Singelnstein hält wenig von den verschärften Gesetzen: „Das sind gesellschaftliche Probleme, die lassen sich nicht mit dem Strafrecht in den Griff bekommen.“ Für die Gefahrenabwehr beziehungsweise -Vorsorge sei das Strafrecht zudem nicht gemacht.
Berlins Innensenator Ehrhart Körting (SPD) dagegen sieht die Festnahme als Erfolg, der auch dem neuen Paragrafen 89 a zu verdanken ist. Die Polizei müsse nicht erst abwarten, „bis die Gefahren unmittelbar bevorstehen und es eventuell zu spät ist“, hatte Körting gesagt.
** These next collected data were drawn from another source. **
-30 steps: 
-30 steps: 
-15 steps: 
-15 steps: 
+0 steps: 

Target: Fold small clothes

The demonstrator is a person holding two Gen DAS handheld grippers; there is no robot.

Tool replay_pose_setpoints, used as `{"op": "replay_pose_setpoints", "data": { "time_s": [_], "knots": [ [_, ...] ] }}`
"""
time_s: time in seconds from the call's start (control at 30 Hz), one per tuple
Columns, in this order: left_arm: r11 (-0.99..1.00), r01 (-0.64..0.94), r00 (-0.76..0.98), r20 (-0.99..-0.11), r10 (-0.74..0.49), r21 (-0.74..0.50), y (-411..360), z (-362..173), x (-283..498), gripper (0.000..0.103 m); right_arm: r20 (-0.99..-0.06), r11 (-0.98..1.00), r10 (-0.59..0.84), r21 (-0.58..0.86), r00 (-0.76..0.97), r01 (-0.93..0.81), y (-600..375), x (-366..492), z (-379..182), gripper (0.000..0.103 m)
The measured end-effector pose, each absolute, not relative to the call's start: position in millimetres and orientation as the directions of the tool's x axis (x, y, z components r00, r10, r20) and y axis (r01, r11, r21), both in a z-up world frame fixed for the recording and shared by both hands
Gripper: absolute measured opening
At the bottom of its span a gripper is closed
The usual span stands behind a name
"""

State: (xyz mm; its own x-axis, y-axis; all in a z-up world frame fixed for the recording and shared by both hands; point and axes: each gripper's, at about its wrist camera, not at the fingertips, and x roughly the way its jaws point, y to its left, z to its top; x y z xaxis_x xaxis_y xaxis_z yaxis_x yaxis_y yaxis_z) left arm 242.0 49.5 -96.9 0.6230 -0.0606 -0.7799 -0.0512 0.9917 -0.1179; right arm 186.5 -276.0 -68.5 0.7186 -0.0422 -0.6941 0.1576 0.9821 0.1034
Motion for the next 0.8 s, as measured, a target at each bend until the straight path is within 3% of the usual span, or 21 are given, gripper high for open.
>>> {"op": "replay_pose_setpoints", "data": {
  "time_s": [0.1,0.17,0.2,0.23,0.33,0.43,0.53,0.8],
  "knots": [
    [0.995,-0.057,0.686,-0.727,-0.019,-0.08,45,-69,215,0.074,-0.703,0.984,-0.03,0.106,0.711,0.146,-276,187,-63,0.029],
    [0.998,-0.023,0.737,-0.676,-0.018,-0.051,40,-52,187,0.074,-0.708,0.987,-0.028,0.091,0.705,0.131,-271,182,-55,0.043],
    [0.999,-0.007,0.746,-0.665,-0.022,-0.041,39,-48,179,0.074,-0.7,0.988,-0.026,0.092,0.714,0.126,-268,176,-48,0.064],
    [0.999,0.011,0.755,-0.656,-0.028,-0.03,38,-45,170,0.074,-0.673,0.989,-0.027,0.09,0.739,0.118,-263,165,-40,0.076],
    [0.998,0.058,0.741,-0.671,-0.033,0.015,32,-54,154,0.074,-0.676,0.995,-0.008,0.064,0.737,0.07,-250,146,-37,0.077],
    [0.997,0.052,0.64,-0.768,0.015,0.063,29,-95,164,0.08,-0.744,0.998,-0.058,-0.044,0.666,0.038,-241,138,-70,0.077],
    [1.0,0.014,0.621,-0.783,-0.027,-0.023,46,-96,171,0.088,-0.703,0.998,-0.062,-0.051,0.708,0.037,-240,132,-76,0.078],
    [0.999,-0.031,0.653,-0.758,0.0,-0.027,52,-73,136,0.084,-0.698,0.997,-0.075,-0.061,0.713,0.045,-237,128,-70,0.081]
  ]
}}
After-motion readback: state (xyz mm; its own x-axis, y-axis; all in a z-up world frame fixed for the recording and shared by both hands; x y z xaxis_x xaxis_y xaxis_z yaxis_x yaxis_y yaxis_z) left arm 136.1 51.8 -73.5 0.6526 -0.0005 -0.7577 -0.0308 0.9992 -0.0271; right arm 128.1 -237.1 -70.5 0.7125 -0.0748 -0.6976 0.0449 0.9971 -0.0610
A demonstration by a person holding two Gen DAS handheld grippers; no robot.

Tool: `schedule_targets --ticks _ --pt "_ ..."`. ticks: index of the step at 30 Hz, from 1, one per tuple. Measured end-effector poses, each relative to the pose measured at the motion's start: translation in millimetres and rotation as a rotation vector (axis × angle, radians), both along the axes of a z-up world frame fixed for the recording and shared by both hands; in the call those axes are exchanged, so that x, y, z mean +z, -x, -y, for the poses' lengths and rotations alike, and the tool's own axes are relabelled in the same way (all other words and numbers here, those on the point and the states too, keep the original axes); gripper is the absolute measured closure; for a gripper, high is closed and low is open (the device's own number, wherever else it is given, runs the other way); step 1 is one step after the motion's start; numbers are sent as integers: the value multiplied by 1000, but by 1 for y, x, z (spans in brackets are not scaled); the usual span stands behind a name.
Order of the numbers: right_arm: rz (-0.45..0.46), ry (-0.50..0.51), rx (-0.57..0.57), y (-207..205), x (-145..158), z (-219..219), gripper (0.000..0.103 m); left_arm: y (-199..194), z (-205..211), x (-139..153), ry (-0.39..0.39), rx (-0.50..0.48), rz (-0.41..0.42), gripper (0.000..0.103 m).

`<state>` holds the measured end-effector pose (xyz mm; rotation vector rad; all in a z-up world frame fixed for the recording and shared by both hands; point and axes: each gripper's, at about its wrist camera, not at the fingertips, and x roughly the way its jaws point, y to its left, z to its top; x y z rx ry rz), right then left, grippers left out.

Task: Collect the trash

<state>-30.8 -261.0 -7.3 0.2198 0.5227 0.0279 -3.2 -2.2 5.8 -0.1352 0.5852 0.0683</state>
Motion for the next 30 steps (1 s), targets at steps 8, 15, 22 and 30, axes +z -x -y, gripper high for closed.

Die neue gesetzliche Regelung hatte die große Koalition von CDU/CSU und SPD im Bundestag gegen FDP, Grüne und Linke durchgesetzt.
Nach dem Paragrafen 89 a ist auch die Vorbereitung eines Terroranschlags strafbar. Wer sich in einem Terrorcamp ausbilden lässt, Waffen und gefährliche Stoffe herstellt oder verwahrt oder Anleitungen zum Bau von Sprengstoff verbreitet, kann mit Gefängnis zwischen sechs Monaten und zehn Jahren bestraft werden.